__What you will do__: Everything from the line holding "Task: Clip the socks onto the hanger" to the end of the data must be reproduced exactly; include both boundary lines and nothing else.

__Exercise data__:
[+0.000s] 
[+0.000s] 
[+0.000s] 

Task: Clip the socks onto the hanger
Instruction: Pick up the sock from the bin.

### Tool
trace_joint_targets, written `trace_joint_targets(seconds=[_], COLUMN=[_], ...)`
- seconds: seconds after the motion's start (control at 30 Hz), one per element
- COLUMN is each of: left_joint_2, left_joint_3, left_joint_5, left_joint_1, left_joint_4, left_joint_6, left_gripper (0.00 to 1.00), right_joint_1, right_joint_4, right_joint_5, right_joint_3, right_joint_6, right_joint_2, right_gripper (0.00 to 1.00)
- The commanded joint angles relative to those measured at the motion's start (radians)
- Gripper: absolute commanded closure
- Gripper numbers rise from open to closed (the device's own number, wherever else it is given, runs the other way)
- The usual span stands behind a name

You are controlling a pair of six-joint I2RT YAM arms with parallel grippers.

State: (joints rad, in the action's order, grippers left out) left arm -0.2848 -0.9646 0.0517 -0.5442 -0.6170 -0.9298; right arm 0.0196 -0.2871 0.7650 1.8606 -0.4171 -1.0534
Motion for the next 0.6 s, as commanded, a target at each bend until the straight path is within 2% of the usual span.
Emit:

__Written answer__:
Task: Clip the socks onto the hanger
Instruction: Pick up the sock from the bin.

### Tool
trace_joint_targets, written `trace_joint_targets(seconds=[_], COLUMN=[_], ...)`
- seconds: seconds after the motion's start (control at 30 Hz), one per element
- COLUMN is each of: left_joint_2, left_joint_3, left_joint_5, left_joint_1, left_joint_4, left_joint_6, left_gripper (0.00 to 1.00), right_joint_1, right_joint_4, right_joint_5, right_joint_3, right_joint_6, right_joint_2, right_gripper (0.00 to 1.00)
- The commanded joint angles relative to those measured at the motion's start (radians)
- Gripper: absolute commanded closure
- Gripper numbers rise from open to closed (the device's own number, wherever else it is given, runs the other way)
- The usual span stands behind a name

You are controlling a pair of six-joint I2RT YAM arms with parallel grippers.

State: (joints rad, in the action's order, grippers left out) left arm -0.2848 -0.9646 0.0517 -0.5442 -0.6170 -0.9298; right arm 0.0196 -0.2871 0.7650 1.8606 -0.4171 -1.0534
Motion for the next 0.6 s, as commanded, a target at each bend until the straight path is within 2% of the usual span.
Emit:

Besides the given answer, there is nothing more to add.